Kurz nachdem die Novelle in Kraft trat, legte die Behörde los und leitete zwischen Ende Januar und Mitte Juni sogenannte Festlegungsverfahren gegen Facebook, Google, Amazon und Apple ein. Bei diesen separat voneinander geführten Verfahren geht es um die Frage, ob diesen Firmen eine marktübegreifende Bedeutung für den Wettbewerb zukommt. Ist dies der Fall, kann das Amt in einem nächsten Schritt gewisse Geschäftspraktiken untersagen.
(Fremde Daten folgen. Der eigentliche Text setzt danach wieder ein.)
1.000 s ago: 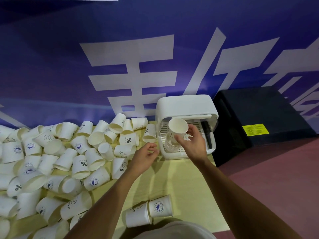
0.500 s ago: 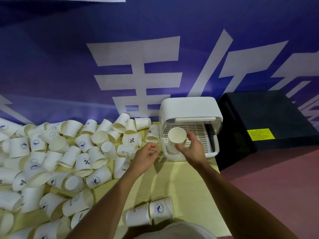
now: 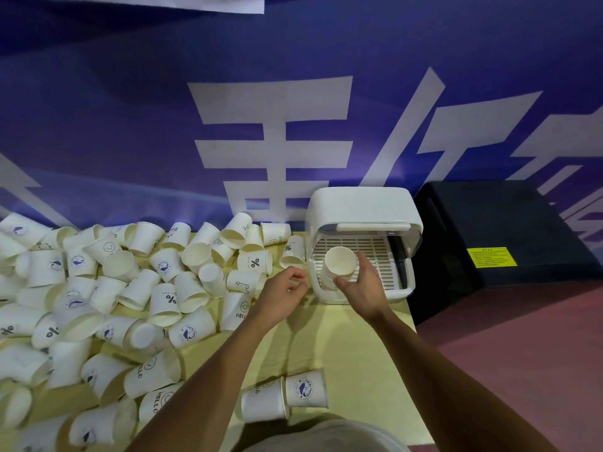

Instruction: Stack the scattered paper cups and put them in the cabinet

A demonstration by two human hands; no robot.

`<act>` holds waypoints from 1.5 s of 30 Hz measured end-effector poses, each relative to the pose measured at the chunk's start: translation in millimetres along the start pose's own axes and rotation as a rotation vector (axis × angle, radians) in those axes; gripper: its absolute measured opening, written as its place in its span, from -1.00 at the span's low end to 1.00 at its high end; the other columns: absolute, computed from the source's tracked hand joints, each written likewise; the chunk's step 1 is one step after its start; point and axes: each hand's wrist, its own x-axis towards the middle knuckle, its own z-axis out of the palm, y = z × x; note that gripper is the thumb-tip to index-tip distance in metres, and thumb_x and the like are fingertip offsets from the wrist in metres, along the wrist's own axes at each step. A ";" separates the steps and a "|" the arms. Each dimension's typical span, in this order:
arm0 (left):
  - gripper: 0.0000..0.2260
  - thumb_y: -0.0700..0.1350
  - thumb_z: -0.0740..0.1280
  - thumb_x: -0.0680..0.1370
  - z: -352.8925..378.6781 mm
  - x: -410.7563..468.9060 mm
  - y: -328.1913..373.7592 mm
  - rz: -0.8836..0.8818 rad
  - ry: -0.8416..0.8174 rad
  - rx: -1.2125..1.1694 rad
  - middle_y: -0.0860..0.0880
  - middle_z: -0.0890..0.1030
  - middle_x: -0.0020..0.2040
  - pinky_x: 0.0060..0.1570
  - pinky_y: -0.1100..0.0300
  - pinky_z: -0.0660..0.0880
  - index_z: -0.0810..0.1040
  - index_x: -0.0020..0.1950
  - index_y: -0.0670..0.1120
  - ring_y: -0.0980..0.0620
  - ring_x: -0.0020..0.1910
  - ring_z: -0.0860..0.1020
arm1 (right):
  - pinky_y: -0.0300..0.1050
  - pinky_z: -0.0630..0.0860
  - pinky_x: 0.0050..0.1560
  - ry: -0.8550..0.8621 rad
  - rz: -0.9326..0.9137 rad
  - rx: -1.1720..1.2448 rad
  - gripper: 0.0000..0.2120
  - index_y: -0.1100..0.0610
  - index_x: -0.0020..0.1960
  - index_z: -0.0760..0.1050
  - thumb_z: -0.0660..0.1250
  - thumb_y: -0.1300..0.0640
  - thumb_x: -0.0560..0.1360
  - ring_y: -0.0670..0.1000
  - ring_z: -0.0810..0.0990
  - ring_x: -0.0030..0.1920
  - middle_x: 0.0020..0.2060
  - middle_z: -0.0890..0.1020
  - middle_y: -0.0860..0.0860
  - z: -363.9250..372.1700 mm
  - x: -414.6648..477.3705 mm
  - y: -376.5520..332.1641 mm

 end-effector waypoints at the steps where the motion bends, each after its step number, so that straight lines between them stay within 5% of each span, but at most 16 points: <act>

Auf Grundlage des alten Rechts ist das Kartellamts schon mehrfach gegen die Internetwirtschaft vorgegangen, um Schaden von Verbraucherinnen und Verbrauchern und dem Markt abzuwenden. Allerdings dauert es teilweise lange, bis Entscheidungen rechtskräftig werden. Bei der neuen Rechtsgrundlage gehe es schneller, so Mundt. Wann die nächsten Schritte erfolgen, könne er aber nicht prognostizieren, schließlich sei es juristisches Neuland.
Man habe in der Vergangenheit "leidvolle Erfahrungen gemacht, was passiert, wenn die Unternehmen sich mit allen zur Verfügung stehenden Mitteln wehren". So dauere ein Rechtsstreit mit Facebook über die verschiedenen Instanzen hinweg schon sehr lange. Bei Entscheidungen auf Basis des neuen § 19a im Gesetz gegen Wettbewerbsbeschränkungen (GWB) fällt das Oberlandesgericht als Instanz weg und es geht direkt vor den Bundesgerichtshof. "Das ist ein wesentlicher Schritt für die Verkürzung der Gerichtsverfahren."